This is an extract from Hando’s Gwent, Volume One, edited by Chris Barber and reproduced with Mr Barber’s permission.

Steps lead up from the courtyard to the outhouses and the stables, where I took the chance of sketching the famous oak columns, traditionally from a wrecked Armarda galleon and erected here by Spanish prisoners.

Away beyond, stretch the remains of the chestnut avenue - magnificent trees, rising like fluted stone columns, almost as old as the house. In the chestnut avenue is a deep well to which is attached a memory. Long ago the beloved and only son of the house drank from a pewter cup, was poisoned and died. Frantic with grief, the father collected all his pewter, which was never seen again.

Within the court, all is well-proportioned and beautiful. Colonel Hopkinson and his lady have furnished their home with their own treasures, and as we walked around the rooms the family portraits seemed to greet us. One Court beauty vied with another, but for sheer loveliness I should choose the superbly painted Lady Congleton, arrayed as maid of honour to Queen Victoria.

The priceless seventeenth-century rose ceiling displayed not only Tudor roses and oak leaves but also the queerly decorated fleur-de-lis like those I had noted in the village church. Doubtless the Arnolds had the right - from Ynyr, king of Gwent - to use the fleur-de-lis, but by what dispensation could they cause acorns - if they are acorns! - to spring between the petals?

After my inspection of so many Monmouthshire houses it was pleasant to place Llanfihangel Court 'in period.' The earliest portion of 1559 is the east wing and the reminder is of the early seventeenth century.

Of the many splendid rooms I must note the 'White Room' where once was seen 'a little man with green eyes' and the King's Room where Charles I slept. The head of the bed on which he slept is preserved and bears the inscription.... 'KOFIA DY DDECHRE' (Remember thine origin).

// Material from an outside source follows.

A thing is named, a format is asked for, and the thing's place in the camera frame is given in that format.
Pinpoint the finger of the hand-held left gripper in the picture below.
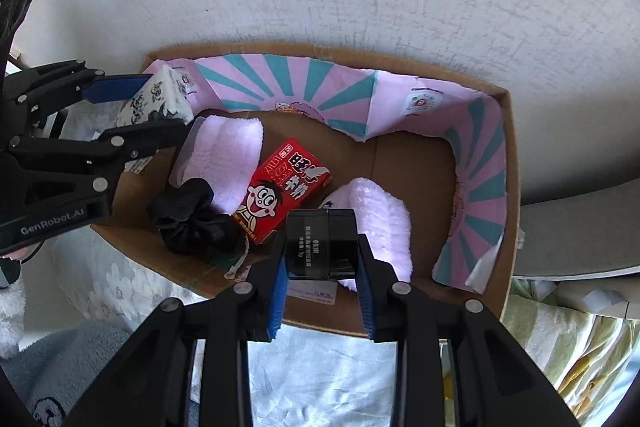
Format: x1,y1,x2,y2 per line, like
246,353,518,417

I was glad to see again the fine coat-of-arms of Charles I painted on wood and decorated with mother of pearl, which young Mr Bennet had discovered reversed behind a wall panel.

One of the most characteristic rooms is 'Queen Elizabeth's Room', in which an imposing four poster bed with an ornate canopy may have rested the much travelled queen. Of the dramatis personae I need but record that the manor was held in the days of Henry VI by Thomas ap John ap Gwilyn of Wernddu, that a descendant Rhys Morgan built the east wing and that by the way of the Earl of Worcester the Court was sold to the Arnolds.

It was John Arnold of Llanfihangel, who made himself famous - and infamous - by his fanatical persecution of the Roman Catholics who dared to celebrate Mass in the little Llanfihangel chapel on the Skirrid summit. An interesting comment is Coxe's note, written a century later:

"To this place many Roman Catholics in the vicinity are said to repair annually on Michaelmas eve and perform their devotions. The earth of this spot is likewise considered as sacred and was formerly carried away to cure diseases, and to sprinkle on the coffins of those who where interred."

Turn left at the Skirrid Mountain Inn and bear left at the bottom of the hill by Bridge Cottage to follow the scenic route through the Vale of Ewyas, past Cwmyoy and on to Llanthony, Capel-y-Ffin the Gospel Pass and perhaps down the other side of the Black Mountains to reach Hay-on-Wye.

Seen from the road, Bridge Cottage has changed little during three centuries. Slates replace the old stone tiles, the chimneys are now of bricks, and the walls have been "rendered." yet the general air of demure assurance demands that we shall cherish it. I suspect that the building of the old bridge at the ford over the Honddu accounted for the sitting of the cottage. This would be an appropriate origin for the home of a bridge builder and roadmaker.

Soon after turning into the Llanthony valley you will descry amid the heights ahead a weird bulbous summit. That is Cwmyoy landslide, a mighty fragment torn away from the Hatterall ridge. Seen from the front, part of the hilltop is shaped like a yolk, accounting for the name 'Cwmyoy' - the valley of the yolk; seen from afar, the landslide itself seems like an immense boil on the shoulder of the Hatterrall.